I know there is a button that will allow me to do this. But do I need to follow exactly what it tells me. When I tried this method it put up the values for all fermentables even though I am only steeping the grains and not mashing them. Is this correct? What is the thinking behind this?

Could I just brew short instead?

When I brewed this stout previously it was (is) good but a little light in body. I was going to add some oats (and some more lactose) to address this. Does that make sense? Is there anything else I should be thinking about?

Many thanks for any input?
If you are just looking to increase the ABV keeping the basic recipe the same, then you can click on the OG slider below the ingredient window on the design tab and plug in the desired OG.  The program will scale all the ingredients to meet this increased gravity specification.  The intent when using this feature is to keep the basic recipe the same in terms of balance of ingredients while just proportioning them to the new target.

If you want to add some other ingredient, then it is best to do that up front.  For adding oats, oat malt (in which case you will be doing a partial mash) or golden naked oats (caramelized oat malt) will work.  Flaked oats will supply starches, but you will need to mash these to convert them to sugars. 

Another way to increase the body is to use some Carapils or Carafoam with your steeping grains or find a yeast with a lower attenuation to leave more unconsumed sugars behind.

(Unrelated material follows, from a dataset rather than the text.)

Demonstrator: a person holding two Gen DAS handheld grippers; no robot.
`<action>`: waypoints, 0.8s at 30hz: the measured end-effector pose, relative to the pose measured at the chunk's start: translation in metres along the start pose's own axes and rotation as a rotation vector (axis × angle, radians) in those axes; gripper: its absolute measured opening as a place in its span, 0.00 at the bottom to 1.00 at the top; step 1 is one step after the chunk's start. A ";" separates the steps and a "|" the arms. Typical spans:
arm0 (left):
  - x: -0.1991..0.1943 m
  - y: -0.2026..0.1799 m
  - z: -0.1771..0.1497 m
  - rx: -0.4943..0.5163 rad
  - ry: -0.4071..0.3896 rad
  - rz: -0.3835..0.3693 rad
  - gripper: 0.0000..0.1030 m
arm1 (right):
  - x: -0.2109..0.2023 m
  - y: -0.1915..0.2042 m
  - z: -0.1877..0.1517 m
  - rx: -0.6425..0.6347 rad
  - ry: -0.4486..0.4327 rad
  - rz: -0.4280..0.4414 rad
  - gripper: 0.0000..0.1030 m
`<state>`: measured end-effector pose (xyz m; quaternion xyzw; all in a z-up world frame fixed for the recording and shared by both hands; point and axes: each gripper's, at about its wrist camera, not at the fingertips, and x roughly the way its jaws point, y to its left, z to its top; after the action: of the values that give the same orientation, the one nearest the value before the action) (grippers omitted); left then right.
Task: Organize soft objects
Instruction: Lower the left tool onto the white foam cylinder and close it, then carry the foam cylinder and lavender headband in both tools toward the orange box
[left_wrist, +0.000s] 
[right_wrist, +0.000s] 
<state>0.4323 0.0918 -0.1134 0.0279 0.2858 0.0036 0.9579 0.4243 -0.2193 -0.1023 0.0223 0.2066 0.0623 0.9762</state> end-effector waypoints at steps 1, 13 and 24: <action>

Of course, just increasing the initial amount of fermentables in the recipe will bring up the final gravity as well, so you might just want to make that change first, brew and then make further adjustments on the higher gravity version.  I find it easier to make a single adjustment that I can follow so that when comparing how the beer changed from the first brew, I know what adjustment caused that difference and can apply that understanding to the next recipe I adjust.